[Work required] Lift every line from the entries that includes the word "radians".

[Records provided]
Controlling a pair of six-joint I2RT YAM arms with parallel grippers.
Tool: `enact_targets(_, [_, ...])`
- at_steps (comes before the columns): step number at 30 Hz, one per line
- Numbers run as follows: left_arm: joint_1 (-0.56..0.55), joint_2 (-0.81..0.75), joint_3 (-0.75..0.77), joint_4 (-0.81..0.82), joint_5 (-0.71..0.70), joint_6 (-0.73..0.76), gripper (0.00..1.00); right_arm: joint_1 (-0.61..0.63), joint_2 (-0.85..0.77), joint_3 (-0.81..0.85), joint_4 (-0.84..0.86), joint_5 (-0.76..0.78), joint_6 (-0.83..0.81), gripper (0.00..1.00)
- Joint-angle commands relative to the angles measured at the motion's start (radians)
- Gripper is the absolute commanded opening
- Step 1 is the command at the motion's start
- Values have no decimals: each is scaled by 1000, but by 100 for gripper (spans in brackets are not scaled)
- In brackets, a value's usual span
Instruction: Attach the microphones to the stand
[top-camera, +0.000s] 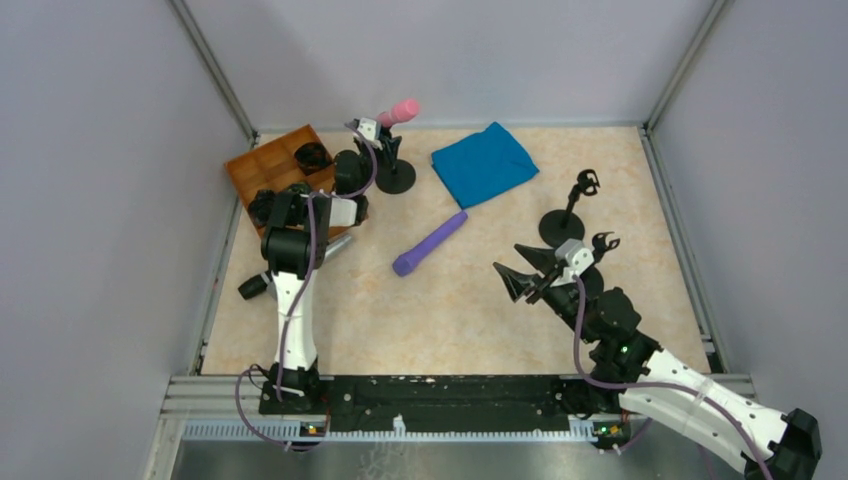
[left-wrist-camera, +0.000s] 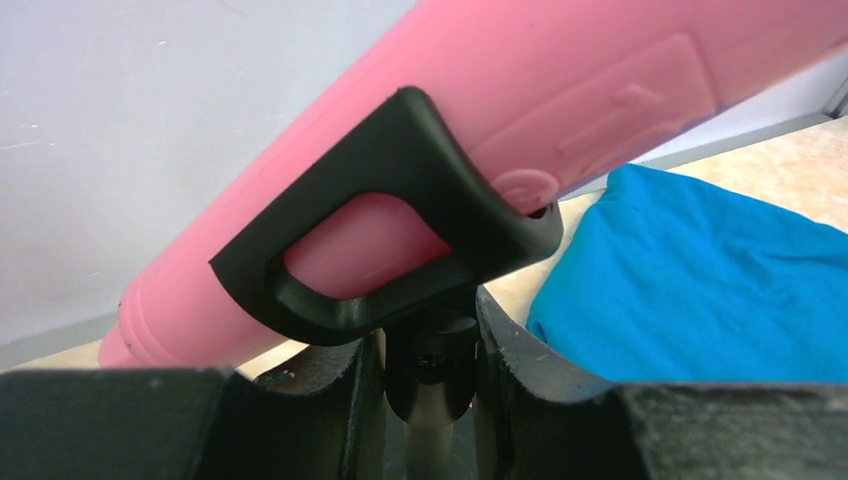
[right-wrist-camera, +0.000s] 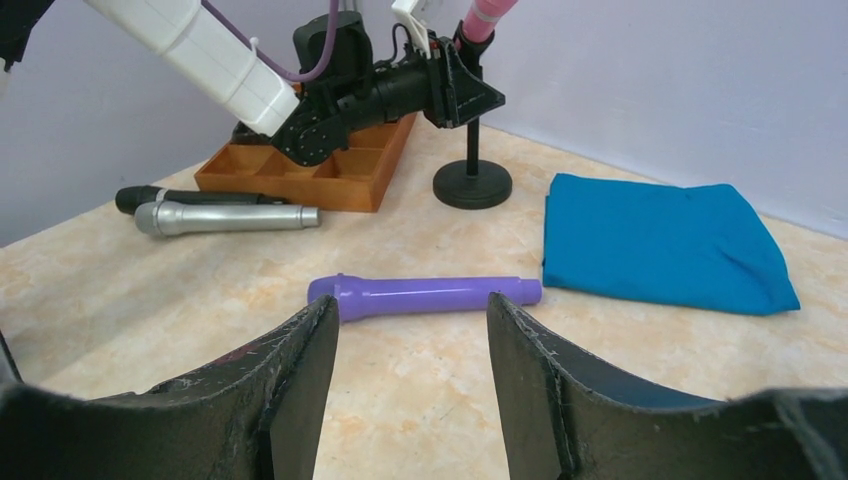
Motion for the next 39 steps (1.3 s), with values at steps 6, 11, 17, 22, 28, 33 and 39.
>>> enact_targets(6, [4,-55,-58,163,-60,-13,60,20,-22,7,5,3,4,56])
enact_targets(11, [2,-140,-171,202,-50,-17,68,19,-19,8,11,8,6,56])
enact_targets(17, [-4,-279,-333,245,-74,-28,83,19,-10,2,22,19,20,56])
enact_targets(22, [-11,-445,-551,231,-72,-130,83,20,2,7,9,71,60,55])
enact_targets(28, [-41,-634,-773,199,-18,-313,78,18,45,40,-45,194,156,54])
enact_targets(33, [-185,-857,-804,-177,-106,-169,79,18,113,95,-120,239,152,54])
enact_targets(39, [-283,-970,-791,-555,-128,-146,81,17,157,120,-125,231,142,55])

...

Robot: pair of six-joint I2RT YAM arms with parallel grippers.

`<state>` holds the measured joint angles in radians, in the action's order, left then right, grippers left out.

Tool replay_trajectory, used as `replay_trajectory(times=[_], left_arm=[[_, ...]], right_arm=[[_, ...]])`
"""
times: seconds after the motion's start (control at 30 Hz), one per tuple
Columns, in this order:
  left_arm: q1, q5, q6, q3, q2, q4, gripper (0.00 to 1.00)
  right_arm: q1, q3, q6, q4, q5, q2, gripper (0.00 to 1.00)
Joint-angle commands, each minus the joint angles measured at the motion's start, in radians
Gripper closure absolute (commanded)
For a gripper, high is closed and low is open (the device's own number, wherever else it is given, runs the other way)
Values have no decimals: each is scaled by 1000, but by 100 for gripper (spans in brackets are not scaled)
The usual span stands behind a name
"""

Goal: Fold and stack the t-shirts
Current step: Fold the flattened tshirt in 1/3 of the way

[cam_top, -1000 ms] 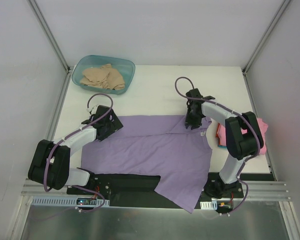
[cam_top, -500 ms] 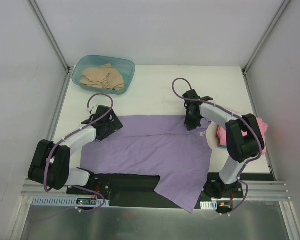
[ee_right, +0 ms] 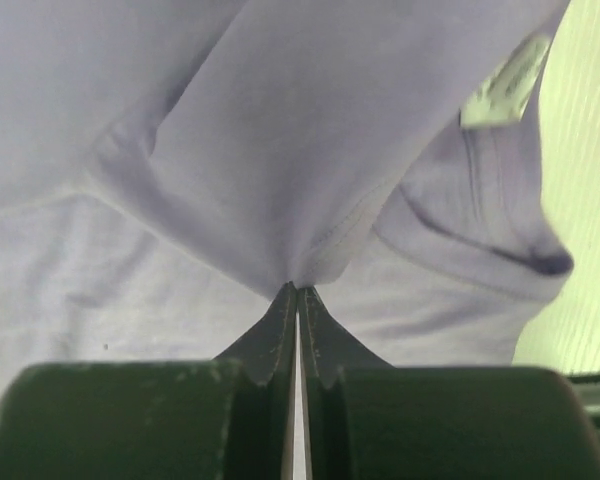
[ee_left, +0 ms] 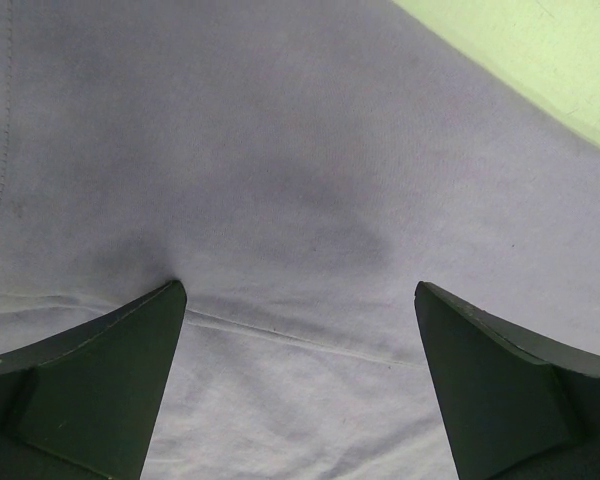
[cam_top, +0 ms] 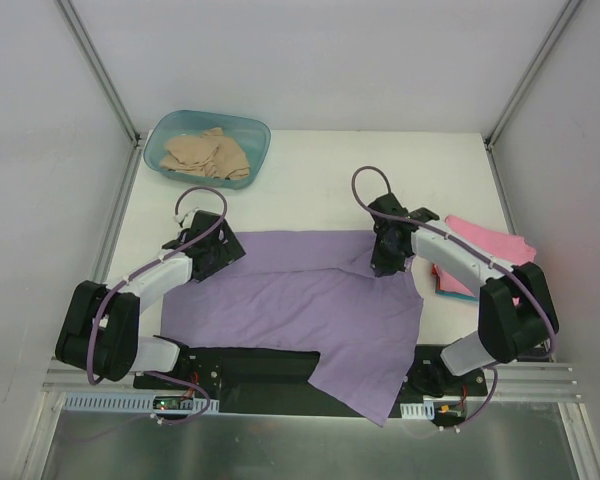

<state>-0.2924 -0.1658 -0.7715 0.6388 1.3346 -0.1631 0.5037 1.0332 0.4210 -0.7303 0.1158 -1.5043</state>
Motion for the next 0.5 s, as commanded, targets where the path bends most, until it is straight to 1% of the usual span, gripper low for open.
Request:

[Response to this exercise]
- Joint-angle commands relative to the angles measured at the motion's start (radians)
`<state>` holds the measured joint angles in radians, in the action's order, left then right, grippers left out.
Joint-angle commands, each minus the joint angles measured at the motion's start, in radians

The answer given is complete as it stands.